> _EXERCISE AIM_: Sort through the listing below and keep each line with the word "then". Copy those.

> _EXTRACTED MATERIAL_:
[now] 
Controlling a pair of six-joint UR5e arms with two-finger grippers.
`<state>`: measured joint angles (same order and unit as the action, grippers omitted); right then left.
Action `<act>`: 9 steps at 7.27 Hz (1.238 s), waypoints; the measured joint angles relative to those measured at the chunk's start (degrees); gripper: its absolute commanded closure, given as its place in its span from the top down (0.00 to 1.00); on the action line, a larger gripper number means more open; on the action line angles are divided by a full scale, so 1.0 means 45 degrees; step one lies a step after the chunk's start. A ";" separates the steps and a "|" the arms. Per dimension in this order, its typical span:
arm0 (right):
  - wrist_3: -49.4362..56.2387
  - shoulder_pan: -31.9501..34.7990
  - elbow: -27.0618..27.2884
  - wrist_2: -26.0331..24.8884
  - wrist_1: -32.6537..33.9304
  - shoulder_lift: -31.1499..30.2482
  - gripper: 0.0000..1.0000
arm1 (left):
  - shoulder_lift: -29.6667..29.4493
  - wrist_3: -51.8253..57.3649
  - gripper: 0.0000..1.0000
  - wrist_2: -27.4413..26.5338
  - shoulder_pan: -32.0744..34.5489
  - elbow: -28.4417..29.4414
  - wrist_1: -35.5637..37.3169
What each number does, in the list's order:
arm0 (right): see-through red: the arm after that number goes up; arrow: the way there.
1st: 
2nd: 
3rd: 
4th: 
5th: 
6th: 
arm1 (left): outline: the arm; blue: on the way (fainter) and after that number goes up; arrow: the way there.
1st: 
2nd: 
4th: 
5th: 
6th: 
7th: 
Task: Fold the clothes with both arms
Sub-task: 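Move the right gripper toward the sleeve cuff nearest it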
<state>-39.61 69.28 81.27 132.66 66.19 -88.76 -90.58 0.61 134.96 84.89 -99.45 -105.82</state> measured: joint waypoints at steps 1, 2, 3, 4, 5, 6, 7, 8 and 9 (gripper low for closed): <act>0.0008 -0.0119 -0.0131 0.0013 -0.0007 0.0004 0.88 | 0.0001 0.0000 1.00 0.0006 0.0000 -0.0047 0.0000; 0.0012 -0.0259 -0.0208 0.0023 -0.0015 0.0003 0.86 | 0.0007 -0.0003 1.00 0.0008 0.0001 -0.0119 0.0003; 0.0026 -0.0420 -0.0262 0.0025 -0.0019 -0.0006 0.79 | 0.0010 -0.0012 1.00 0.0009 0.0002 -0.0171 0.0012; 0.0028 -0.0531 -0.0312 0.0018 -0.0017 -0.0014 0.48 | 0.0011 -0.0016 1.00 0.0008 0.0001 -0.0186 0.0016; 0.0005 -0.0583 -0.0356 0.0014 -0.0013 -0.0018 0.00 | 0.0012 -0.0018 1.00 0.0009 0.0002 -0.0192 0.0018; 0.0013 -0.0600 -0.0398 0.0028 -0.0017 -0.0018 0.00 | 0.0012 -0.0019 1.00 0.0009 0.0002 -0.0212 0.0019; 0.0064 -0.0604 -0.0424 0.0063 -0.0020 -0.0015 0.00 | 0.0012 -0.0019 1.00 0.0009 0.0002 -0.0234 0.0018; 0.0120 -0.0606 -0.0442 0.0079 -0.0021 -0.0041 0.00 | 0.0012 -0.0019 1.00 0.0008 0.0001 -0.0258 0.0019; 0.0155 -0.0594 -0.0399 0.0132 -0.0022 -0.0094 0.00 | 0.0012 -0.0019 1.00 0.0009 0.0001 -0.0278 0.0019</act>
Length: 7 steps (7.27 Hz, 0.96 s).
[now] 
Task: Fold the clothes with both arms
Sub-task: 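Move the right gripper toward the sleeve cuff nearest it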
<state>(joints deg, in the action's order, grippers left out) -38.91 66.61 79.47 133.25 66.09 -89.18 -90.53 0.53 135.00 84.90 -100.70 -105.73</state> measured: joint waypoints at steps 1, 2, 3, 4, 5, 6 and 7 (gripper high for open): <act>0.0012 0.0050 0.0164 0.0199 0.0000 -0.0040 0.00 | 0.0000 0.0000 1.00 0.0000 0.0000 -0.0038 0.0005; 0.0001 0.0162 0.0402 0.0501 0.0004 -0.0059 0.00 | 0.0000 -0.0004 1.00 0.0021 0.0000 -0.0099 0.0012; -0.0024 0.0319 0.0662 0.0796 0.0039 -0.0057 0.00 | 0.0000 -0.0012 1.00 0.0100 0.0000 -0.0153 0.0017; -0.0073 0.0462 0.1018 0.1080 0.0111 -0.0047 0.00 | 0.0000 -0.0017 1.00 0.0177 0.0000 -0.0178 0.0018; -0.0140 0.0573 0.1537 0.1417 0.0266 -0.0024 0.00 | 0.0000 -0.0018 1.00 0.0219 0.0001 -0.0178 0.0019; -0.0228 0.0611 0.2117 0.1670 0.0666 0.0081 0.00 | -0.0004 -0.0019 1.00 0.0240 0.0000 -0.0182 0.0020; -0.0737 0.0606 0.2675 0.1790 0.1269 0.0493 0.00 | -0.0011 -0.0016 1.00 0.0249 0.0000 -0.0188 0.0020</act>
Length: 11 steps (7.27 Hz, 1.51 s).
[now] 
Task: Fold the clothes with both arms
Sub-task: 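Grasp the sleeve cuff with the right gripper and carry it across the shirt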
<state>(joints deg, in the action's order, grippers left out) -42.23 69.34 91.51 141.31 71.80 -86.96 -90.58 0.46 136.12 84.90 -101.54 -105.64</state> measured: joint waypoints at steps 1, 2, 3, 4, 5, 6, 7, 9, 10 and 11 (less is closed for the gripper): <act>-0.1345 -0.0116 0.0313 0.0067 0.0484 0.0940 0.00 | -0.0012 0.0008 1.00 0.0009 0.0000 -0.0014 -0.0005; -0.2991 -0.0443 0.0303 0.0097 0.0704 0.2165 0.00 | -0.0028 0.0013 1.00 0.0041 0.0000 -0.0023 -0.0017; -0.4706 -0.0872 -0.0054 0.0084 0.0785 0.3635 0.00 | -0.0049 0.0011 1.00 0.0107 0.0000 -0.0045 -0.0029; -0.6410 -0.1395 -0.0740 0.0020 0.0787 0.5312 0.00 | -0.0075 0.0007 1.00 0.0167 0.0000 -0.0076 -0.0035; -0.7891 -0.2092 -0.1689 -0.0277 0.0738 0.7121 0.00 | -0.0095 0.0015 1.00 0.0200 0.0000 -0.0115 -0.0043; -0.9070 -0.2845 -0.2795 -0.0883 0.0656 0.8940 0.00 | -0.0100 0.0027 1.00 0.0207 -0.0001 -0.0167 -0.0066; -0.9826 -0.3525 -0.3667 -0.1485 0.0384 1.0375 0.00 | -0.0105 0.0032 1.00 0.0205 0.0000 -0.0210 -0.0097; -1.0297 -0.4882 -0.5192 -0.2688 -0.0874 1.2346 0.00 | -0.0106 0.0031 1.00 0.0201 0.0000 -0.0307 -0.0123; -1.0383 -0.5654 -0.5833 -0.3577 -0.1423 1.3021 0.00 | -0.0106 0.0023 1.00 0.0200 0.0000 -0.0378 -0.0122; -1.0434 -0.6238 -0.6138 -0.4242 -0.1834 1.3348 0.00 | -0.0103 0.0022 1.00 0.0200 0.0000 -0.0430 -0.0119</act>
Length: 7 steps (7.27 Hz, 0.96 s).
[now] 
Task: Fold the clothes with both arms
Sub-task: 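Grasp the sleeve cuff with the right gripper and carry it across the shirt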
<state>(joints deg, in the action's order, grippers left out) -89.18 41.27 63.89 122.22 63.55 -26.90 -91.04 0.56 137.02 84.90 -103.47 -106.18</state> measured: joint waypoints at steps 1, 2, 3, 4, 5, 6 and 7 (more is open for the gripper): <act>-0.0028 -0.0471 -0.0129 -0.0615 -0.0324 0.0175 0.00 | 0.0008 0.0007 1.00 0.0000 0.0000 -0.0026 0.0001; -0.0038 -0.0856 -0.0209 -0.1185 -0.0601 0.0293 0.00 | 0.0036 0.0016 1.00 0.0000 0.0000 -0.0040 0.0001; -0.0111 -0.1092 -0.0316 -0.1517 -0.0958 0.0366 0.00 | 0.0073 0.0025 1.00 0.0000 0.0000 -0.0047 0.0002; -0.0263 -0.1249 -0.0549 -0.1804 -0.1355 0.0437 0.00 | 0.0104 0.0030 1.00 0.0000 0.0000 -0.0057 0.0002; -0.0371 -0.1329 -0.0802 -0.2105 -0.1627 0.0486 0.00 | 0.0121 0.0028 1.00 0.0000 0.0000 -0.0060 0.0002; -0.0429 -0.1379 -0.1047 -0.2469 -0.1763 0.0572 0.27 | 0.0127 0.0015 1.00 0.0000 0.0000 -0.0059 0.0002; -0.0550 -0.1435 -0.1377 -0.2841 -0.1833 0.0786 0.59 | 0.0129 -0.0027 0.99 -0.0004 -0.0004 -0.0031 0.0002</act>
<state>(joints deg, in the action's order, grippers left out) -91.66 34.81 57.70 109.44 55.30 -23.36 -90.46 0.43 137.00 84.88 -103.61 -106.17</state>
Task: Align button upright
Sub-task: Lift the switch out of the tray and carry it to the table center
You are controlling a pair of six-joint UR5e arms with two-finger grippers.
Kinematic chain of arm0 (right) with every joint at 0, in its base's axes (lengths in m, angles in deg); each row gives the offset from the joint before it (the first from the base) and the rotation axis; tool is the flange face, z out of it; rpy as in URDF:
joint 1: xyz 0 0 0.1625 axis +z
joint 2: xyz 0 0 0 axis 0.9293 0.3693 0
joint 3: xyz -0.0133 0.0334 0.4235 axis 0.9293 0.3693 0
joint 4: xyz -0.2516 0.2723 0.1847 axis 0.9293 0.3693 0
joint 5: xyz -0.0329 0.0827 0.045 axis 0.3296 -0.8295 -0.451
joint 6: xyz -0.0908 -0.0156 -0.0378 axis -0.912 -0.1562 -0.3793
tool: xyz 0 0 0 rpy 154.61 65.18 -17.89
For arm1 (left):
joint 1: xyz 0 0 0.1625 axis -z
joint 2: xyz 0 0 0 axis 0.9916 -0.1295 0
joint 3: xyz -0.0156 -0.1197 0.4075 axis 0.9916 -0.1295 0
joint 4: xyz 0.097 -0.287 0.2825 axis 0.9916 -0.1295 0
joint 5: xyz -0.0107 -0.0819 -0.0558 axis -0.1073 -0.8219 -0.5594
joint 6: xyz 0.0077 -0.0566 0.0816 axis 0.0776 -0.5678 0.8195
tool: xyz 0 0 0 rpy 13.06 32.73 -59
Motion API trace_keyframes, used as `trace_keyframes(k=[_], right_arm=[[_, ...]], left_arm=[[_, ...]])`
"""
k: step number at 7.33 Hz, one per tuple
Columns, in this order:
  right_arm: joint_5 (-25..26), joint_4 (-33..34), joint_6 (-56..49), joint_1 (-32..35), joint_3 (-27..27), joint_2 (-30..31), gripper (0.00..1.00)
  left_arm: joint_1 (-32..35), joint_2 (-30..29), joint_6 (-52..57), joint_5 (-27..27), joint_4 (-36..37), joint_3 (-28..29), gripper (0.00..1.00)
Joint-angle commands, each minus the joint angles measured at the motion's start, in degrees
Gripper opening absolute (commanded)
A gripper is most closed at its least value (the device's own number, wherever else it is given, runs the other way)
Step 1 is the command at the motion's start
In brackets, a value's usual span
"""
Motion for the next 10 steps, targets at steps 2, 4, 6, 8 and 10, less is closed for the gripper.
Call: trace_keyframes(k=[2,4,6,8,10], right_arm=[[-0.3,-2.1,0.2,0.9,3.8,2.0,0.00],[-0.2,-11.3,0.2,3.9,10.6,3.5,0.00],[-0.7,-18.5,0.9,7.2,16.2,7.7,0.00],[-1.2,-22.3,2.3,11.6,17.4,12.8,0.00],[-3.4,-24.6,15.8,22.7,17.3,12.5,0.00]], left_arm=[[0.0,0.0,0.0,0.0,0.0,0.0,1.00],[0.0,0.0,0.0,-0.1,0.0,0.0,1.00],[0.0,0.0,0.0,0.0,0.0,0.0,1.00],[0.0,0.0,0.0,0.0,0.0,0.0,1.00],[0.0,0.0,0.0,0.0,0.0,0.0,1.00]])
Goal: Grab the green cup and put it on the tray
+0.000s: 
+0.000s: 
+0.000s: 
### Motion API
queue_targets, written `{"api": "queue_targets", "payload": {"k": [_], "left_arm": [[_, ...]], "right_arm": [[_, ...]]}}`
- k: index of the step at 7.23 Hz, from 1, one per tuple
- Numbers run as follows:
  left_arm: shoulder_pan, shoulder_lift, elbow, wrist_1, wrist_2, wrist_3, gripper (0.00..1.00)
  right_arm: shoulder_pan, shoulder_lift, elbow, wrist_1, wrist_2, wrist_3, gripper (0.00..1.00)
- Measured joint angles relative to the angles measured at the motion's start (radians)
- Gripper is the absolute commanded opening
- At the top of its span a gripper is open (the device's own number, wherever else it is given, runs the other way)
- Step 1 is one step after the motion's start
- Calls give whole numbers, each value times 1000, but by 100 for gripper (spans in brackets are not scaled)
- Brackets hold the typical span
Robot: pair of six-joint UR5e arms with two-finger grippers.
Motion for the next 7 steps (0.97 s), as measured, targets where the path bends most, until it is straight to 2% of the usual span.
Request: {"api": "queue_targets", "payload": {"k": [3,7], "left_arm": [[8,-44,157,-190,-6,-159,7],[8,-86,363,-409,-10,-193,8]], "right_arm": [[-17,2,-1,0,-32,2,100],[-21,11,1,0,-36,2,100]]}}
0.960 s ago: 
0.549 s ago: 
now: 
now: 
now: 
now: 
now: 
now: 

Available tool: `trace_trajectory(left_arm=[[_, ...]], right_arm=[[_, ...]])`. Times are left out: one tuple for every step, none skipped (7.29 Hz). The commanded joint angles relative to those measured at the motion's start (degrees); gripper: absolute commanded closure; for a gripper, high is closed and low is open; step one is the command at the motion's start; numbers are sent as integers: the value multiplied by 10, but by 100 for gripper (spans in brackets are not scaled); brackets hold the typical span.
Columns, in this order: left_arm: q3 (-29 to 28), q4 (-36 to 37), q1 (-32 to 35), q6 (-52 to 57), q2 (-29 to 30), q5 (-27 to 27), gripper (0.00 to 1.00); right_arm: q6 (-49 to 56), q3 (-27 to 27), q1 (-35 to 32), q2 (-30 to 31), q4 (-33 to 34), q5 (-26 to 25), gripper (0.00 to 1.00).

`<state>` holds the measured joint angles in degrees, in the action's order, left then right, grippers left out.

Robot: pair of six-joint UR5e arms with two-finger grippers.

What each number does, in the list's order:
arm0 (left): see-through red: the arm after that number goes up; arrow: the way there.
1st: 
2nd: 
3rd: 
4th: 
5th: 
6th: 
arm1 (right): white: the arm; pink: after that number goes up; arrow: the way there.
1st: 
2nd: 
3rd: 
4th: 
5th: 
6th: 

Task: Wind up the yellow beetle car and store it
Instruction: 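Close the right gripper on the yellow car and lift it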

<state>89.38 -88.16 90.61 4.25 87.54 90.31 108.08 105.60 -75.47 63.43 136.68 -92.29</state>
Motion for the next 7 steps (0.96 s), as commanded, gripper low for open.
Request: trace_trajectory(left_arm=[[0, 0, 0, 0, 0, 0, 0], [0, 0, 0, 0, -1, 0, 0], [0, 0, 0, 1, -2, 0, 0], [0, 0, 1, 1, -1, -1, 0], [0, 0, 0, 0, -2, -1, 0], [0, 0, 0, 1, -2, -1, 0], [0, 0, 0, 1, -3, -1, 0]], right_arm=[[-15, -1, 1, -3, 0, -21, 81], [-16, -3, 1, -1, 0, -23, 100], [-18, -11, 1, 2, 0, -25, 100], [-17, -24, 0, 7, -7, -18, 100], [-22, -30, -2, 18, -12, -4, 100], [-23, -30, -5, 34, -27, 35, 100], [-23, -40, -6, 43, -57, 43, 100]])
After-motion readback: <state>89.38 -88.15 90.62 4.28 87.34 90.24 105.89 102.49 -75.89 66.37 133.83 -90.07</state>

> _COMPLETED TASK_:
`<state>`: measured joint angles (same order and unit as the action, grippers omitted); right then left.
`<state>` holds the measured joint angles in degrees, in the action's order, left then right, grippers left out.

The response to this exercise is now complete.